Look through the material below and return every line that contains "ymin".

Start of PROVIDED RECORDS

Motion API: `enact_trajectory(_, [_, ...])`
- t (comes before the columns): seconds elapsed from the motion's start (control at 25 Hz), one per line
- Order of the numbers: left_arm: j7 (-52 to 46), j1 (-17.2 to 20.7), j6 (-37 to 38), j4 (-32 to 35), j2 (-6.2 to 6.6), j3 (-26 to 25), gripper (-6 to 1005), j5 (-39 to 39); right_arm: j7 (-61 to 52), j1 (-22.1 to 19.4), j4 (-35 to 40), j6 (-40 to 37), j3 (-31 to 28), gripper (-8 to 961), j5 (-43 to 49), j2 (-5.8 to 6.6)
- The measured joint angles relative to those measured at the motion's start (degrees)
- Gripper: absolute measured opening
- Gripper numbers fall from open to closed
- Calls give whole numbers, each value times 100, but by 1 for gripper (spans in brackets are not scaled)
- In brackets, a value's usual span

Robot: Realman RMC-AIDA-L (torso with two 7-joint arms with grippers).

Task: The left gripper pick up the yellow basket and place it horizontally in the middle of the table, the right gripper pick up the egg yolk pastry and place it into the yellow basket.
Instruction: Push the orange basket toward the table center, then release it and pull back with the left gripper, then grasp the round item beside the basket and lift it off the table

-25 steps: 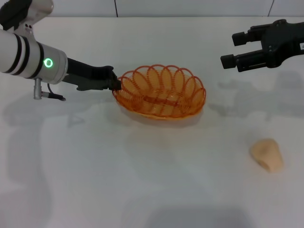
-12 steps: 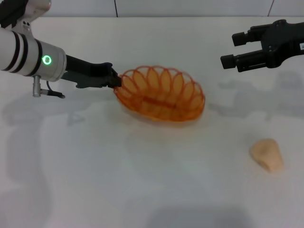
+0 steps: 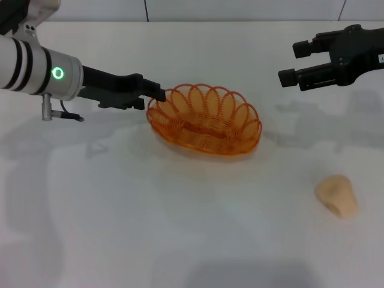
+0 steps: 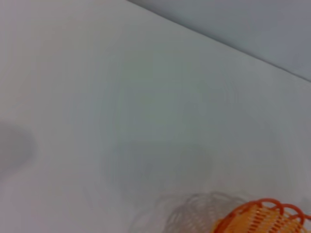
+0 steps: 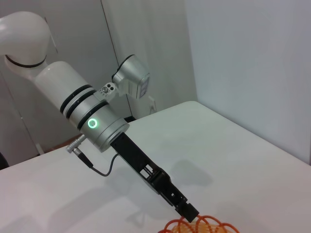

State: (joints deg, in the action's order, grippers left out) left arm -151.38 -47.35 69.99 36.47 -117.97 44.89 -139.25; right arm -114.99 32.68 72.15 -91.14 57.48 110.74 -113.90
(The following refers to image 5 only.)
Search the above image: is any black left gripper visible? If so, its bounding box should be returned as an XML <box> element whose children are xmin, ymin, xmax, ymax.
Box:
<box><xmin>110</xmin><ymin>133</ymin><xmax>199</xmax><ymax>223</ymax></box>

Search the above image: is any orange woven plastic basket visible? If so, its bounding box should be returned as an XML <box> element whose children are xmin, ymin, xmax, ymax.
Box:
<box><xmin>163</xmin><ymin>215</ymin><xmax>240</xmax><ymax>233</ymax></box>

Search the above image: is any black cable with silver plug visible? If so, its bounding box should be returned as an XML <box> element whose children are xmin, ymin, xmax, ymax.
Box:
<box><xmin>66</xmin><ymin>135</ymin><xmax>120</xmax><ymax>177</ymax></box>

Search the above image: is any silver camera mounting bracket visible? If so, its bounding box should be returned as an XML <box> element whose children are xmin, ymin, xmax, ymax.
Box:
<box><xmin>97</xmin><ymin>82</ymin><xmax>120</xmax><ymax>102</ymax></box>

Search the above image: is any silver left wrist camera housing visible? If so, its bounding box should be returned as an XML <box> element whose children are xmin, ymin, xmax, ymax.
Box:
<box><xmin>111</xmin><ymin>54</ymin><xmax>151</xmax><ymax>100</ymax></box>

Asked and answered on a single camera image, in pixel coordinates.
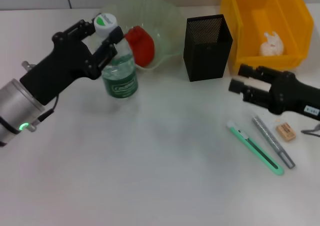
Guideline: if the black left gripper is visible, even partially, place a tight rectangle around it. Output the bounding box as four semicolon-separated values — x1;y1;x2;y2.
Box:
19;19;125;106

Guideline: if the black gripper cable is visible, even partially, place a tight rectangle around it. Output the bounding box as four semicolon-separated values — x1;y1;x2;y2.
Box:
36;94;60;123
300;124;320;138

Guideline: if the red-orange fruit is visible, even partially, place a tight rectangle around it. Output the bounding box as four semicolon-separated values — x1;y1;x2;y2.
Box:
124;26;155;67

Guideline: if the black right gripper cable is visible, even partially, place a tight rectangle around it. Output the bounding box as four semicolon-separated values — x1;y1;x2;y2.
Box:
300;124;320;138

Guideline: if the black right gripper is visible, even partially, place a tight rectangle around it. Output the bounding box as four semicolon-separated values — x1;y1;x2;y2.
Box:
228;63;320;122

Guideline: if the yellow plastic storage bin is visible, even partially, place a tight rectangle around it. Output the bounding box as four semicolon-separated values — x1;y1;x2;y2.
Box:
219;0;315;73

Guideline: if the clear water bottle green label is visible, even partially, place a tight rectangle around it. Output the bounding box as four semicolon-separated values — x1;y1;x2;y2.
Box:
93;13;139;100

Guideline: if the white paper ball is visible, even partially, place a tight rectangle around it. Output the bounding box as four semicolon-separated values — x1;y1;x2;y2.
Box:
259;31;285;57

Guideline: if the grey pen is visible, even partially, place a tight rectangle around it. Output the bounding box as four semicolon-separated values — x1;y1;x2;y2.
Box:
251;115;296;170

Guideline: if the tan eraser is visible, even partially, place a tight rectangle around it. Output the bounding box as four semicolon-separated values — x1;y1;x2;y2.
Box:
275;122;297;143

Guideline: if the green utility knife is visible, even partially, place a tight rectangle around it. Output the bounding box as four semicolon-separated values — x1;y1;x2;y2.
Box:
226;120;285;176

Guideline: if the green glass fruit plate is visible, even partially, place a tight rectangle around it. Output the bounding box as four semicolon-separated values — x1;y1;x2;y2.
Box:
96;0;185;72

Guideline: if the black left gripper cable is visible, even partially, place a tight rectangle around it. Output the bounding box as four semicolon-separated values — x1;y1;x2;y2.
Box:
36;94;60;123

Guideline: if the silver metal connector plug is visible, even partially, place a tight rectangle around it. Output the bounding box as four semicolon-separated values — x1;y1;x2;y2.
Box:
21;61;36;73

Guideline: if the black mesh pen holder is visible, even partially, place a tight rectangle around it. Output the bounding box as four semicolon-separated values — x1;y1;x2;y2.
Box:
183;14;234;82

End of PROVIDED RECORDS

RESPONSE BOX:
Search the above image: is any black left gripper visible? If so, its bounding box should be returned as an XML <box> element whose children are xmin, ymin, xmax, ymax.
<box><xmin>110</xmin><ymin>133</ymin><xmax>199</xmax><ymax>223</ymax></box>
Search the above image: is any orange woven plastic basket visible? If so, its bounding box should be returned as an XML <box> element whose children are xmin, ymin, xmax, ymax.
<box><xmin>163</xmin><ymin>215</ymin><xmax>240</xmax><ymax>233</ymax></box>
Search the above image: is any black cable with silver plug visible? If so, its bounding box should be returned as an XML <box> element whose children are xmin, ymin, xmax, ymax.
<box><xmin>66</xmin><ymin>135</ymin><xmax>120</xmax><ymax>177</ymax></box>
Search the above image: is any silver camera mounting bracket visible? If so, its bounding box should be returned as an XML <box> element whose children are xmin, ymin, xmax, ymax.
<box><xmin>97</xmin><ymin>82</ymin><xmax>120</xmax><ymax>102</ymax></box>
Search the above image: is any silver left wrist camera housing visible? If so, its bounding box should be returned as an XML <box> element whose children are xmin, ymin, xmax, ymax.
<box><xmin>111</xmin><ymin>54</ymin><xmax>151</xmax><ymax>100</ymax></box>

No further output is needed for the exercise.